Physiological indicators such as heart rate, respiratory rate, blood pressure, mucous membrane color, and capillary refill time can also be used to evaluate depth of anesthesia. General observations are useful to detect changes in the respiratory rate of the animals. However, specialized equipment is required to determine the heart rate or blood pressure. The color of the mucous membranes, color of the eyes, ears, mouth, nose, anus, and to a lesser extent the paws and tail can be observed. All of these areas should be pink, indicating adequate respiration and cardiac function. However, if the animal moves to Stage IV anesthesia, cyanosis of the mucous membranes and surrounding skin will develop.

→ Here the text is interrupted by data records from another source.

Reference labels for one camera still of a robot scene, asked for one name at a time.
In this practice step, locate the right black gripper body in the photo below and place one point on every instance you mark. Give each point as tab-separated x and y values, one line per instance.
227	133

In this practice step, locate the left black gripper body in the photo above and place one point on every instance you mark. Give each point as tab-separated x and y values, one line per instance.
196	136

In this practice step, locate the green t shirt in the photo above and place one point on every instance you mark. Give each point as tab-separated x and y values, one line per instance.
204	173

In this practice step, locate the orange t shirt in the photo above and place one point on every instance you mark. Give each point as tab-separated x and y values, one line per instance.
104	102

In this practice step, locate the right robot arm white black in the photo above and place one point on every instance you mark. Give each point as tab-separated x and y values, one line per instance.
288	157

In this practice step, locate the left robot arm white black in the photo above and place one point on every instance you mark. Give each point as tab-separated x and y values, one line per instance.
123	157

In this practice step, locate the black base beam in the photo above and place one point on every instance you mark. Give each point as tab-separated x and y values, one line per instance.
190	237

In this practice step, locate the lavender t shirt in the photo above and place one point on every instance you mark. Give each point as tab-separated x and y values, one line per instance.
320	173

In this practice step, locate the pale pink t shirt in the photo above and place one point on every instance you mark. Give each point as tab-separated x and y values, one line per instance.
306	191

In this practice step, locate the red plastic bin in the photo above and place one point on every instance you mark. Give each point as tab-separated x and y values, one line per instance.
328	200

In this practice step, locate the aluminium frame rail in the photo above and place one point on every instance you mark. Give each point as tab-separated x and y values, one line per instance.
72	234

Capillary refill time, the amount of time taken for color to return to an external capillary bed after it has been blanched, is tested by the application of gentle pressure over an area. For example, an applicator stick or a finger can be pressed on the gums, pinnae, or nail beds of the anesthetized animals. It should take no more than 1–2 s for the blanched area to return to its normal pink color. An extended refill time can indicate a reduction in heart rate or strength of cardiac contraction that is caused by the animal being too deeply anesthetized and, possibly, near death.

It is important to use multiple parameters to assess anesthetic depth. Areas tested for a pinch reflex will become desensitized if used repeatedly. Using both physical and physiological parameters provide a complete evaluation of the anesthetized animal. Anesthetic depth should be reassessed every 10–30 min throughout the surgical procedure.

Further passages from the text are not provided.